Exercise details: Could you please transcribe the data exactly, without the pictures?

- - -

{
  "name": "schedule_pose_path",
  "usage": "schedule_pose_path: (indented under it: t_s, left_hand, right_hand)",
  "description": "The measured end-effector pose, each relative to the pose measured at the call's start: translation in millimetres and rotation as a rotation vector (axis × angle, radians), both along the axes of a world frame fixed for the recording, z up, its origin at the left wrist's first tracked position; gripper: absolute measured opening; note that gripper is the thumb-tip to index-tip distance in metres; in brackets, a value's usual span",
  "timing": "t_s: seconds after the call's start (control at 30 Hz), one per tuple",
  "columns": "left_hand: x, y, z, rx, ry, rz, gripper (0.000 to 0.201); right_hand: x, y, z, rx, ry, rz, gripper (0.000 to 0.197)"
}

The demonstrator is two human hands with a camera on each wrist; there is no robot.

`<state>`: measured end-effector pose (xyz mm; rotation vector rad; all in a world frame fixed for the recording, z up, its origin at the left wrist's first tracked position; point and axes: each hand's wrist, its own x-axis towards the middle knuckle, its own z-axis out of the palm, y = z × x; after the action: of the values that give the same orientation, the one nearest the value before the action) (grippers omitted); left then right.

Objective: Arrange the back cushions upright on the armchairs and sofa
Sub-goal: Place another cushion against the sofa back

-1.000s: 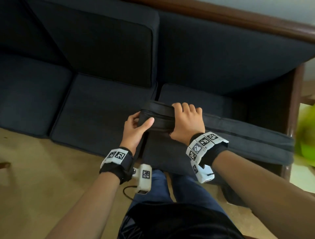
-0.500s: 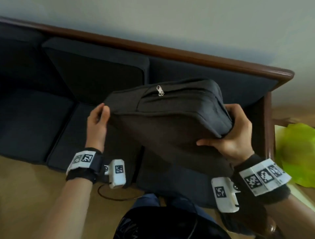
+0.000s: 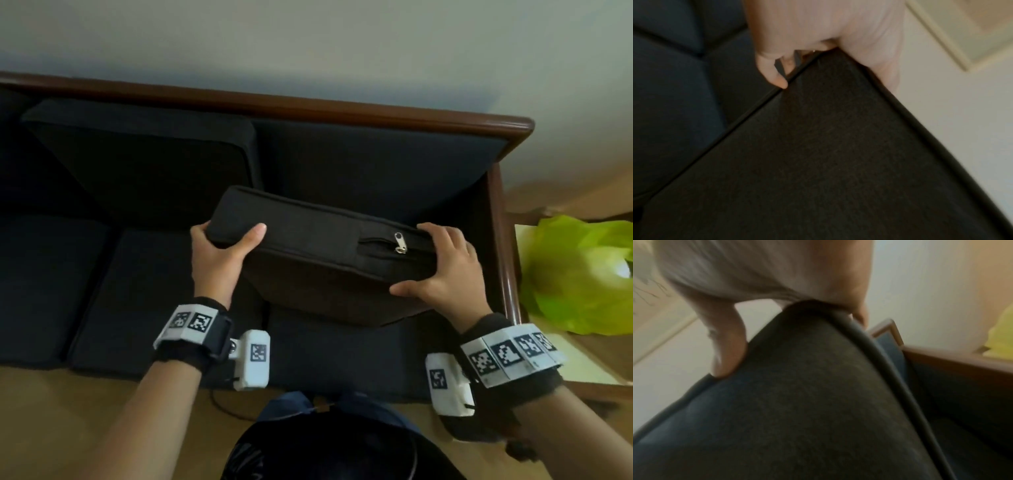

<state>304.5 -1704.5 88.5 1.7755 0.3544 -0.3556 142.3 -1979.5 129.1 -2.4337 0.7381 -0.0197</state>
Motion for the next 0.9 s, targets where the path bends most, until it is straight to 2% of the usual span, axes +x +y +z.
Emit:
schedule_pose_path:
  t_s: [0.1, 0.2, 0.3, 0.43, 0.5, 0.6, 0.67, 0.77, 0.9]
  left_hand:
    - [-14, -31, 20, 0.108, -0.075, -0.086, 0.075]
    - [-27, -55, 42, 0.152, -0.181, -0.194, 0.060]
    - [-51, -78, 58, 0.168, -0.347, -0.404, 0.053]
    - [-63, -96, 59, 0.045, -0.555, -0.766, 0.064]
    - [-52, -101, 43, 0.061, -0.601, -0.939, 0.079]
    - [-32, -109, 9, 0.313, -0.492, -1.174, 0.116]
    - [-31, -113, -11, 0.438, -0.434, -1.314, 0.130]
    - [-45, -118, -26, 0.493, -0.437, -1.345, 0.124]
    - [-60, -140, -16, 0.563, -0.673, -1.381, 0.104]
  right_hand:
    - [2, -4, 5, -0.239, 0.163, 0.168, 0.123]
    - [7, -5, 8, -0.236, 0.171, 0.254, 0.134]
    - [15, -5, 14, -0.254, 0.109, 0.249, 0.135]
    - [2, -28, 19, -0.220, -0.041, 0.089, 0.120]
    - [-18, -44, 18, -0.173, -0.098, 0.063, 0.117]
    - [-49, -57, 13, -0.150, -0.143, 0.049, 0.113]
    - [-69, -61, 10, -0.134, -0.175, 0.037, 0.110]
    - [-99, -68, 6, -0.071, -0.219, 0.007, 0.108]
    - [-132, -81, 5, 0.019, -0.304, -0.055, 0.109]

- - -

Problem solution:
{
  "name": "schedule_pose_path",
  "usage": "schedule_pose_path: (indented under it: t_s, left_hand, right_hand)",
  "description": "The measured end-effector pose, each relative to the pose measured at the call's start: translation in millimetres and rotation as a rotation vector (axis × angle, radians), both along the axes of a world frame fixed for the recording, z up, its origin at the left wrist's first tracked position; gripper: absolute measured opening; note that gripper is the thumb-tip to index-tip distance in metres; in brackets, a value's usual span",
  "timing": "t_s: seconds after the call's start (control at 30 Hz), one per tuple",
  "columns": "left_hand: x, y, z, rx, ry, rz, gripper (0.000 to 0.201); right_hand: x, y, z, rx, ry, rz, gripper (0.000 to 0.197)"
}

The demonstrator is two human hands with a camera on each wrist; there is no robot.

`<state>`: measured end-effector pose (xyz mm; rotation vector rad; all in a world frame fixed for the recording, z up, its origin at the left wrist's first tracked position; point and axes: each hand's wrist, its own x-axis towards the middle knuckle, its own z-axis out of the palm, y = z × x; after the action: of the values that give the same orientation, the one nearest the value before the action) (grippers omitted); left then right.

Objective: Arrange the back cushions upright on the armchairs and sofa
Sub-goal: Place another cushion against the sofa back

-1.000s: 
-0.500s: 
+0.000s: 

<state>304.5 -1704.5 88.5 1.7755 0.3544 -0.3556 142.3 -1979.5 129.1 -2.4337 0.7381 -0.0197</state>
Motion for the next 0.9 s, targets where the path bends most, until it is straight to 2% of the usual span, axes +x +y +z.
Emit:
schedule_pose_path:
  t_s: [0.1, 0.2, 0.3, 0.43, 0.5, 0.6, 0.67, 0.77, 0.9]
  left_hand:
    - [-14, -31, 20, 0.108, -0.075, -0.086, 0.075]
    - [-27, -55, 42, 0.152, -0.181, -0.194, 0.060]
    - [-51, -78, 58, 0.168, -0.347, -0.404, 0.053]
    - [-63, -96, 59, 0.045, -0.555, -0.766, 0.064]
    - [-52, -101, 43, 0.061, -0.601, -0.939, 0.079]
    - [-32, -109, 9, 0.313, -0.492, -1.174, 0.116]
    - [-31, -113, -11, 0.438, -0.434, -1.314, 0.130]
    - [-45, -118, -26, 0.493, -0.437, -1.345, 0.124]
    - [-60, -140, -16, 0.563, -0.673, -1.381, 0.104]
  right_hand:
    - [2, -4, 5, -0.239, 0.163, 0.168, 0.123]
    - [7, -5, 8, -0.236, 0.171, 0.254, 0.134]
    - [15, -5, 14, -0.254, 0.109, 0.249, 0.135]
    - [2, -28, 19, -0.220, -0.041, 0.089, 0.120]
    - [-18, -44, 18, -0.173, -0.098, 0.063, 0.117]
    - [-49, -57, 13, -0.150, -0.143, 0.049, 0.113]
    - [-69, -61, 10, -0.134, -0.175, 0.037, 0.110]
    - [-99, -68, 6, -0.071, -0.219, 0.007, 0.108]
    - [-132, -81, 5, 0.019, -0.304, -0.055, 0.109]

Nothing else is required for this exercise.